Agé de 89 ans Pablo Picasso assiste à une corrida à Fréjus. Comment avait-il pu délaisser le thème de la tauromachie ? Le matador est un symbole de virilité et de bravoure tout autant que le mousquetaire, et moins désuet. Il est aussi un symbole de l'Espagne. En septembre et octobre 1970 Picasso réalise des portraits imaginaires de matadors à mi-corps. C'est l'être humain et pas le taureau ou la faena qui intéresse l'artiste dans ce qui sera sa dernière série thématique.

Picasso revisite les styles de sa longue carrière comme il avait fait quinze ans auparavant pour Les Femmes d'Alger. Comme pour cet exemple l'opus final est le plus complexe et le mieux achevé. Le 28 février à Londres, Sotheby's vend cette huile sur toile 146 x 114 cm datée 23 octobre 1970, lot 16 estimé £ 14M.
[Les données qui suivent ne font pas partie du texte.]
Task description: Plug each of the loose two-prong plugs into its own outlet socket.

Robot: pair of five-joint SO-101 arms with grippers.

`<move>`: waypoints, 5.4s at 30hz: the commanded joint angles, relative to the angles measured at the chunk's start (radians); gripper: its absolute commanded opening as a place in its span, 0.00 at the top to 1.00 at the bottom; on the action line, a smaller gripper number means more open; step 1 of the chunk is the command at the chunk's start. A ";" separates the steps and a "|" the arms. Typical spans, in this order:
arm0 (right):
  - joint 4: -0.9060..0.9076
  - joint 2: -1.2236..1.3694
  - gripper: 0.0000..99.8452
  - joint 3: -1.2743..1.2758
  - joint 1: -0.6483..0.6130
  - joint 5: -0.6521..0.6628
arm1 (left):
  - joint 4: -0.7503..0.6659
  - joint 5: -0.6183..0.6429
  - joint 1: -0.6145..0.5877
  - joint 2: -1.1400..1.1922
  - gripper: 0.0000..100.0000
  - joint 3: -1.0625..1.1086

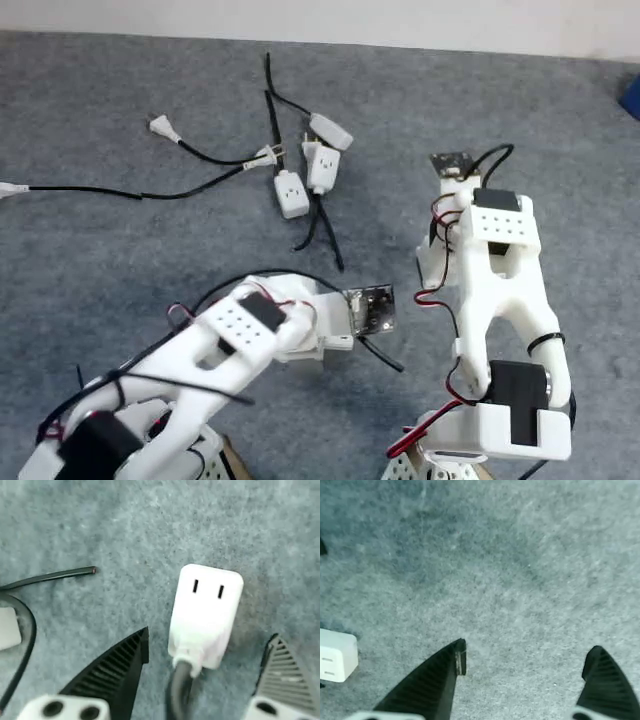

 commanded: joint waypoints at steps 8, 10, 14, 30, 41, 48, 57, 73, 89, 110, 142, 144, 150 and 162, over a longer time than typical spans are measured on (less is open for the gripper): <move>-0.012 -0.048 0.65 -0.001 -0.022 -0.003 | -0.014 0.003 -0.005 0.189 0.90 -0.163; -0.012 -0.048 0.65 -0.001 -0.022 -0.003 | -0.008 0.003 -0.019 0.191 0.95 -0.179; -0.012 -0.048 0.65 0.001 -0.022 -0.003 | 0.110 0.003 -0.084 0.189 0.97 -0.266; -0.039 -0.045 0.65 0.058 -0.024 0.018 | 0.414 0.002 -0.636 0.200 0.97 -0.731; -0.041 -0.047 0.65 0.110 -0.117 0.026 | 0.350 -0.140 -1.178 0.387 0.97 -0.974; -0.041 -0.047 0.65 0.110 -0.117 0.025 | 0.350 -0.140 -1.368 0.630 0.97 -1.234; -0.041 -0.047 0.65 0.110 -0.117 0.021 | 0.354 -0.140 -1.425 0.849 0.96 -1.382; -0.041 -0.044 0.65 0.111 -0.117 0.025 | 0.545 -0.040 -1.307 0.808 0.70 -1.386; -0.073 -0.042 0.65 0.128 -0.116 0.018 | 0.493 0.408 -0.578 0.816 0.73 -1.573; -0.170 -0.202 0.65 0.288 -0.116 0.018 | 0.683 0.704 -0.423 1.517 0.73 -2.370; -0.151 -0.205 0.65 0.294 -0.145 0.018 | 1.097 0.911 -0.427 1.699 0.73 -2.654; -0.151 -0.206 0.65 0.294 -0.145 0.018 | 1.097 0.910 -0.426 1.732 0.73 -2.651; -0.147 -0.208 0.65 0.294 -0.145 0.018 | 1.097 0.829 -0.424 1.785 0.91 -2.652; -0.147 -0.202 0.65 0.294 -0.145 0.020 | 1.119 0.497 -0.478 1.380 0.95 -2.643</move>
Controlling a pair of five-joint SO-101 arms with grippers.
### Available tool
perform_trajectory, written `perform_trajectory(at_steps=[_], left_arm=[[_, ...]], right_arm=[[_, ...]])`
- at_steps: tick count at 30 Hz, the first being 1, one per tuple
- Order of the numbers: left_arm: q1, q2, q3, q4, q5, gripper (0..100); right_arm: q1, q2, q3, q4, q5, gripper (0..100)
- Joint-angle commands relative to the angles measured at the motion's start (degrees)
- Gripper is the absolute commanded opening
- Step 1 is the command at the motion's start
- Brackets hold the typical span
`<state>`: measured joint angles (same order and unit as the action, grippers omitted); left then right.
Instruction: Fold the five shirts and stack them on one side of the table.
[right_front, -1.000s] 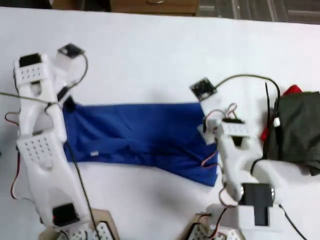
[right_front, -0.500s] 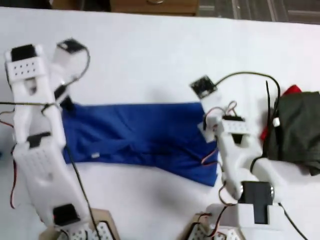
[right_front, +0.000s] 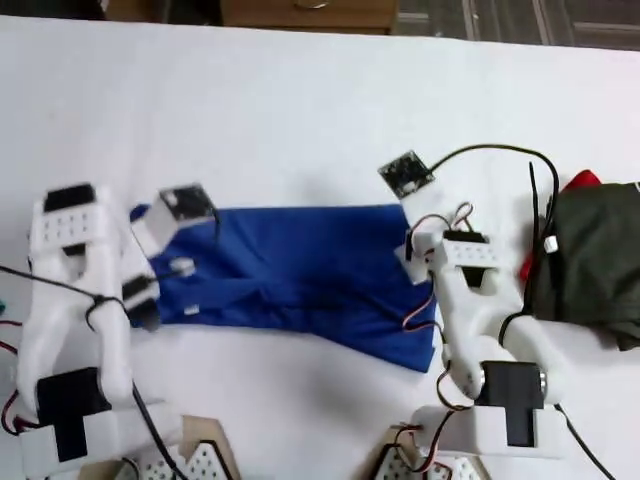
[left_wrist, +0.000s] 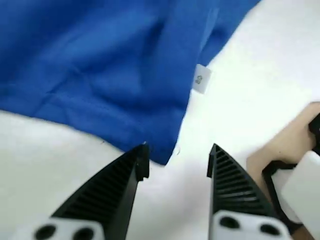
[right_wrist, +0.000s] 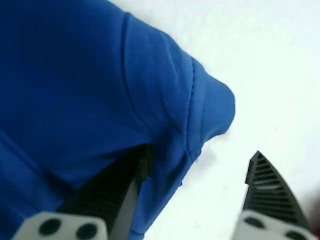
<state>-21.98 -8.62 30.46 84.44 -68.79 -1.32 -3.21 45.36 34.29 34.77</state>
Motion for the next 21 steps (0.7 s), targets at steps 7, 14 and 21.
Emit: perform_trajectory(at_steps=[7, 14, 21], left_arm=[[0.2, -2.9, 11.1, -19.1, 3.1, 21], [-1.4, -2.9, 10.9, -20.4, 2.6, 2], [-10.5, -2.9, 11.2, -19.6, -3.3, 2]], right_arm=[[-0.3, -0.1, -2.2, -0.1, -0.4, 30.9], [-0.2, -0.1, -2.2, 0.2, -0.4, 30.9], [2.3, -0.1, -3.1, 0.3, -0.4, 30.9]])
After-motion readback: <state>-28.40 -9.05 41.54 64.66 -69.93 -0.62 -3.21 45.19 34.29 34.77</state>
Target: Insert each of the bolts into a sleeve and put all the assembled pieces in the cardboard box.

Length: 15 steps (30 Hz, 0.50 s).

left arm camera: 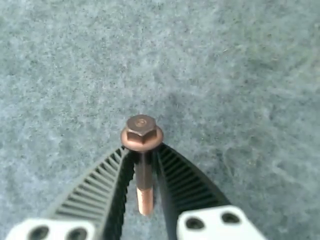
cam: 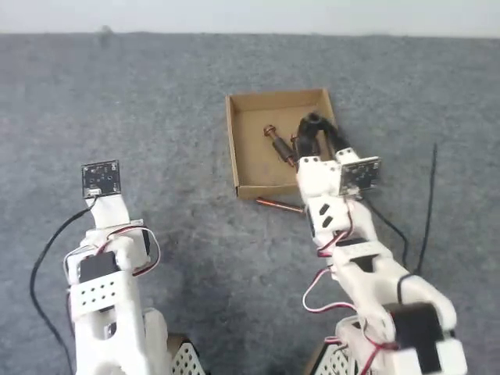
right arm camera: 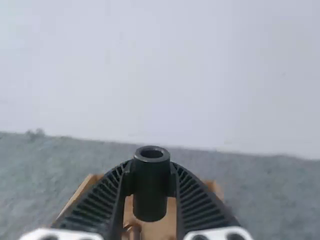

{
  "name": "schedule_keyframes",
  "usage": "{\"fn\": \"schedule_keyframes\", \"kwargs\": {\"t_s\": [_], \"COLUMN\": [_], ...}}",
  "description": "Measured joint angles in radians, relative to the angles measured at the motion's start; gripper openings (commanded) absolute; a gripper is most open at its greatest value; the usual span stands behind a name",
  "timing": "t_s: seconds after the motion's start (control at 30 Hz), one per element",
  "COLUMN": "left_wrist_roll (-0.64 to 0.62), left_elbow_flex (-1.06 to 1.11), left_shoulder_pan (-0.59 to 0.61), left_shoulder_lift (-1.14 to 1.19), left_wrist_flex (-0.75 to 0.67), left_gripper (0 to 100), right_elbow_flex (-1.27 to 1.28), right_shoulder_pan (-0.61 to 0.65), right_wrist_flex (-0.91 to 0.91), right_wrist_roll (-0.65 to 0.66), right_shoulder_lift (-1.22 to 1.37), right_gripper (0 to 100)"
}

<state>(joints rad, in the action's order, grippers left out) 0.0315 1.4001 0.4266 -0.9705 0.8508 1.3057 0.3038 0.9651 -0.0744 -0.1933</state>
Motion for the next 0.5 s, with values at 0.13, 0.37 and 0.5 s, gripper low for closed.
{"fn": "schedule_keyframes", "kwargs": {"t_s": [0.13,0.37,0.5], "left_wrist_roll": [0.000,0.000,0.000], "left_elbow_flex": [0.000,0.000,0.000], "left_shoulder_pan": [0.000,0.000,0.000], "left_shoulder_lift": [0.000,0.000,0.000], "left_wrist_flex": [0.000,0.000,0.000], "left_gripper": [4,4,4], "right_elbow_flex": [-0.026,-0.043,0.025], "right_shoulder_pan": [0.055,0.133,0.167], "right_wrist_flex": [0.005,0.058,0.155], "right_wrist_roll": [-0.031,-0.034,-0.034], "right_shoulder_lift": [0.098,0.193,0.199], "right_gripper": [1.4,0.6,0.6]}}
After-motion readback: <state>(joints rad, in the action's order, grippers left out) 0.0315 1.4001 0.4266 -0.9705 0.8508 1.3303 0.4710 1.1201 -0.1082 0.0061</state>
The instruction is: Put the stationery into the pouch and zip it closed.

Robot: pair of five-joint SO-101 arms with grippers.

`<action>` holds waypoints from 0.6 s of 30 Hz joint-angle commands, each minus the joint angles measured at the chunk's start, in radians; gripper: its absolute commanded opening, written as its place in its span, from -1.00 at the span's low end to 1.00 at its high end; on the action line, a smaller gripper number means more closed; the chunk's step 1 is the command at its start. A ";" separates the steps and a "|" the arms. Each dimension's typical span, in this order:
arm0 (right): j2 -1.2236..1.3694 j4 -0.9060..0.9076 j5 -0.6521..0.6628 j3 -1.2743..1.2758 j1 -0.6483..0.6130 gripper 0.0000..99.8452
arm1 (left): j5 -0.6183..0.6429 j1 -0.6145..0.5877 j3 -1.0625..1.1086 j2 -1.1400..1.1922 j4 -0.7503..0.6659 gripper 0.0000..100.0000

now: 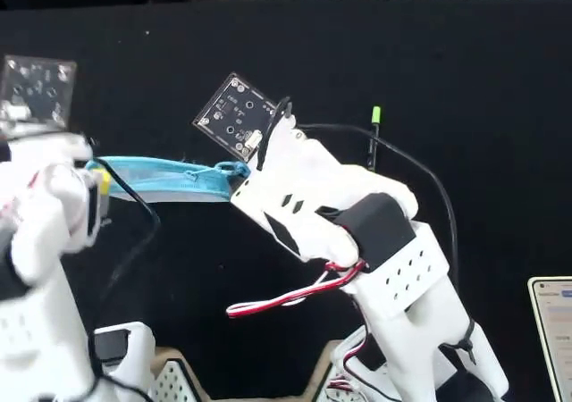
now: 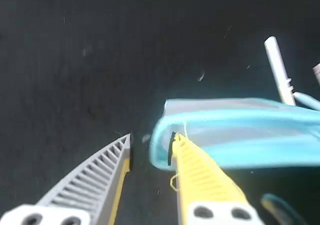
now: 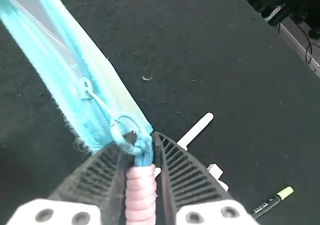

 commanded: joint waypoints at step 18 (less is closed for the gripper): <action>0.004 -0.015 -0.002 0.004 -0.005 -0.98 | 0.008 -0.035 -0.007 0.008 -0.032 -0.71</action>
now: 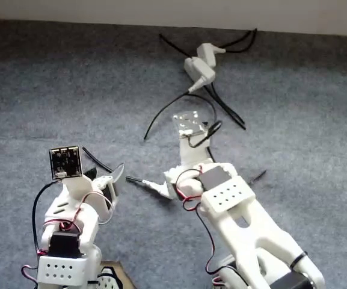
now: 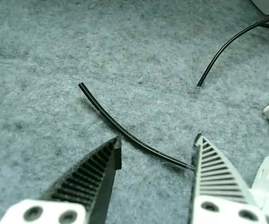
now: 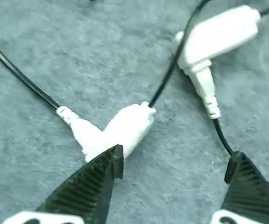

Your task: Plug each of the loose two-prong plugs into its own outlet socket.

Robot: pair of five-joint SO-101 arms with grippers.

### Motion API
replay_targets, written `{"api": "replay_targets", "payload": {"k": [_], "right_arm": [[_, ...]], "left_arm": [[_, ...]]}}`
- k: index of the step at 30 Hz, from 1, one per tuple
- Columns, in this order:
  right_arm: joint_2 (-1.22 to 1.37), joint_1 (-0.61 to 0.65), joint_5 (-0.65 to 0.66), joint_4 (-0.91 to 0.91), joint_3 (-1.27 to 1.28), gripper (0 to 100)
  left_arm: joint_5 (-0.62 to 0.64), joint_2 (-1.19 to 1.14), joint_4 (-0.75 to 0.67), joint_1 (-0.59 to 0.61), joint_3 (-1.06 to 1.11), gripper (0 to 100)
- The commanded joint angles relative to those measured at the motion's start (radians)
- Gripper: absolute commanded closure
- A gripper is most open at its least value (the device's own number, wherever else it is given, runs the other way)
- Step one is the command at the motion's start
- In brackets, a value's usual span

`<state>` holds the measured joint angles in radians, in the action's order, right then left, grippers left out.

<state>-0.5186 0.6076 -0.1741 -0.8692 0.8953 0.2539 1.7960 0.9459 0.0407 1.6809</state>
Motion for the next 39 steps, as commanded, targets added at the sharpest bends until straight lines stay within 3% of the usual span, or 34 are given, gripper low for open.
{"api": "replay_targets", "payload": {"k": [1, 7, 14, 16, 22, 31, 39], "right_arm": [[0.028, 0.113, -0.074, 0.042, -0.097, 65.6], [0.219, 0.133, -0.175, 0.2, -0.111, 65.6], [0.404, 0.09, -0.269, 0.248, -0.145, 66.0], [0.414, 0.068, -0.269, 0.249, -0.159, 70.5], [0.412, 0.025, -0.264, 0.249, -0.17, 96.7], [0.41, -0.096, -0.262, 0.246, -0.308, 97.5], [0.529, -0.182, -0.014, 0.249, -0.739, 97.5]], "left_arm": [[0.006, 0.001, 0.003, 0.002, 0.015, 75], [0.006, 0.001, 0.003, 0.002, 0.015, 75], [0.006, 0.001, 0.003, 0.002, 0.015, 75], [0.006, 0.001, 0.003, 0.002, 0.015, 75], [0.006, 0.001, 0.003, 0.002, 0.015, 75], [0.005, 0.001, 0.003, 0.002, 0.015, 75], [0.003, 0.001, 0.005, 0.002, 0.015, 75]]}}
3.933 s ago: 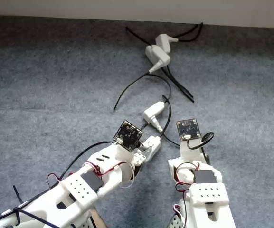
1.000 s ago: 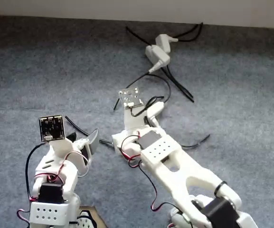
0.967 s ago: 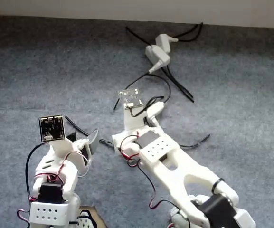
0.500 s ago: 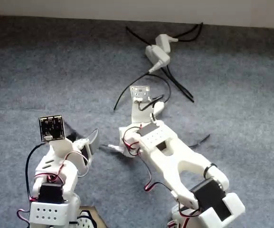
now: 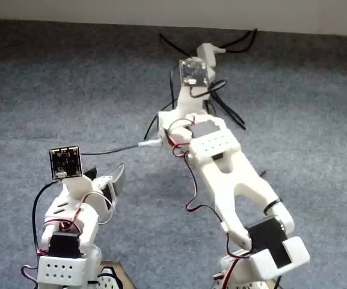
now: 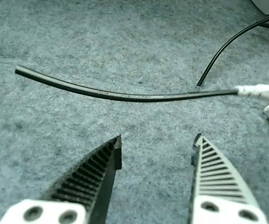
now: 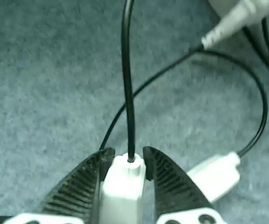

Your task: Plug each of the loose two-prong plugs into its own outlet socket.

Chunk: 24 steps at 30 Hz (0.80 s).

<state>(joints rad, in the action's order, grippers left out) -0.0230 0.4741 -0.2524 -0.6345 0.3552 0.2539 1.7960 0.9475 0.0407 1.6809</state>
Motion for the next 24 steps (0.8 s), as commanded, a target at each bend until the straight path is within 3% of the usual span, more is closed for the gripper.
{"api": "replay_targets", "payload": {"k": [1, 6, 13, 16, 19, 24], "right_arm": [[0.076, -0.067, 0.064, 0.013, -0.268, 97.4], [0.378, -0.127, 0.064, 0.002, -0.661, 91.0], [0.774, -0.188, 0.068, -0.182, -1.267, 88.6], [0.908, -0.208, 0.066, -0.263, -1.489, 79.5], [0.992, -0.208, 0.068, -0.375, -1.692, 70.7], [1.029, -0.208, 0.078, -0.564, -1.991, 70.2]], "left_arm": [[0.003, 0.001, 0.003, 0.002, 0.015, 75], [0.003, 0.001, 0.003, 0.002, 0.015, 75], [0.003, 0.001, 0.003, 0.002, 0.015, 75], [0.003, 0.001, 0.003, 0.002, 0.015, 75], [0.003, 0.001, 0.002, 0.002, 0.015, 75], [0.002, 0.001, 0.005, -0.042, 0.015, 75]]}}
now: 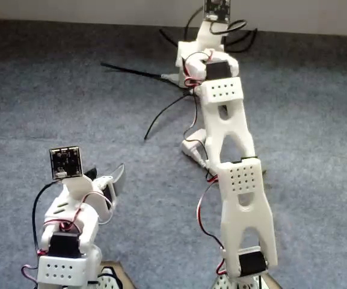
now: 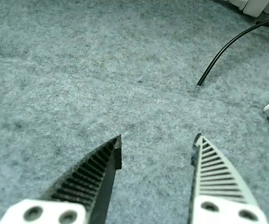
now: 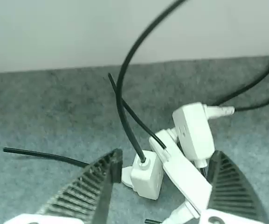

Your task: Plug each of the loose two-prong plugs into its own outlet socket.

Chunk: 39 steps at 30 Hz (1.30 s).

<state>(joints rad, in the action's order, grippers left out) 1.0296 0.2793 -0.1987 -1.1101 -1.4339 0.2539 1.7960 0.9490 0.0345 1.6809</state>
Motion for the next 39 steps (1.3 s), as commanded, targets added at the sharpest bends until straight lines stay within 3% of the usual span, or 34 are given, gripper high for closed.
{"api": "replay_targets", "payload": {"k": [1, 6, 12, 17, 22, 27, 31, 34, 39], "right_arm": [[-0.024, -0.013, 0.046, -0.128, -0.252, 70.2], [-0.082, -0.065, 0.189, -0.357, -0.34, 70.2], [-0.202, -0.174, 0.207, -0.664, -0.315, 70.2], [-0.226, -0.216, 0.196, -0.657, -0.09, 70.2], [-0.239, -0.136, -0.005, -0.657, 0.157, 70.2], [-0.239, 0.001, -0.097, -0.657, 0.242, 70.5], [-0.237, 0.031, -0.206, -0.657, 0.268, 81.4], [-0.239, 0.033, -0.249, -0.656, 0.337, 87.0], [-0.228, 0.036, -0.261, -0.653, 0.418, 87.1]], "left_arm": [[0.002, 0.001, 0.002, -0.038, 0.015, 75], [0.002, 0.001, 0.0, -0.035, 0.015, 75], [0.002, 0.001, 0.002, -0.039, 0.015, 75], [0.002, 0.001, 0.002, -0.039, 0.015, 75], [0.002, 0.001, 0.002, -0.039, 0.015, 75], [0.002, 0.001, 0.002, -0.039, 0.015, 75], [0.002, 0.001, 0.002, -0.039, 0.015, 75], [0.002, 0.001, 0.0, -0.039, 0.015, 75], [0.002, 0.001, 0.0, -0.039, 0.015, 75]]}}
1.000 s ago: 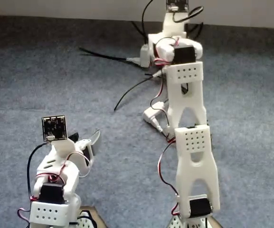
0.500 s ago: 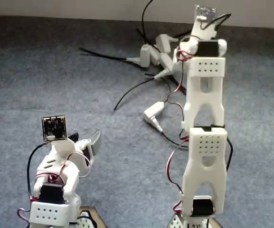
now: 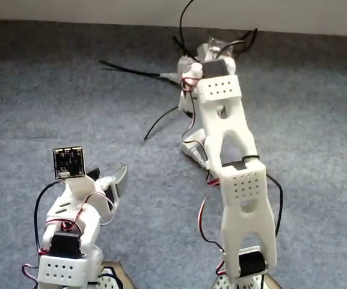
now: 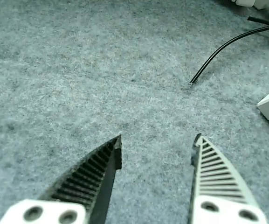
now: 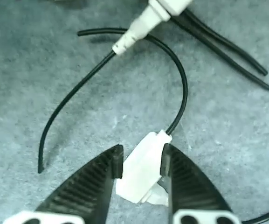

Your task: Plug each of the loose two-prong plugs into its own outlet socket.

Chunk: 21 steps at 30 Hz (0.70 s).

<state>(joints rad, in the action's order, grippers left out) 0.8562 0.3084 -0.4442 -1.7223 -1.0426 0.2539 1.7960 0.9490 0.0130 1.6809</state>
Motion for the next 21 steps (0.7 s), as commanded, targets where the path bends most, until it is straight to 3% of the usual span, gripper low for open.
{"api": "replay_targets", "payload": {"k": [1, 10, 21], "right_arm": [[-0.054, 0.005, -0.015, -0.036, 0.044, 87.1], [-0.021, 0.001, -0.015, 0.047, 0.196, 87.1], [0.056, 0.002, -0.014, 0.088, 0.183, 90.9]], "left_arm": [[0.002, 0.001, 0.0, -0.018, 0.015, 75], [0.002, 0.001, 0.0, -0.018, 0.015, 75], [0.002, 0.001, 0.002, -0.018, 0.015, 75]]}}
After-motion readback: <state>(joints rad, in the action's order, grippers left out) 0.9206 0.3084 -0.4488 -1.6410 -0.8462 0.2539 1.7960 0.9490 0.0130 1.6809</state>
Cet homme robuste est bien plus grand que nature. Il tient l'épée, instrument essentiel de sa fonction. Si l'on excepte son fantaisiste chapeau de mousquetaire, son habit imite un portrait de matador peint par Goya vers 1797. Le fond n'est pas uni contrairement aux peintures précédentes de la série : le torero pose au milieu de l'arène couleur de sable et des hachures évoquent les spectateurs qui attendent l'action dans les gradins.

Avec ses yeux grand ouverts et la bouche crispée, l'attitude de l'homme est sévère. Son métier est dangereux. Malgré la mauvaise santé de l'artiste, cette oeuvre avec une bonne expression psychologique est une évocation pittoresque de la culture Espagnole et pas une évocation de son prochain rendez-vous avec la mort.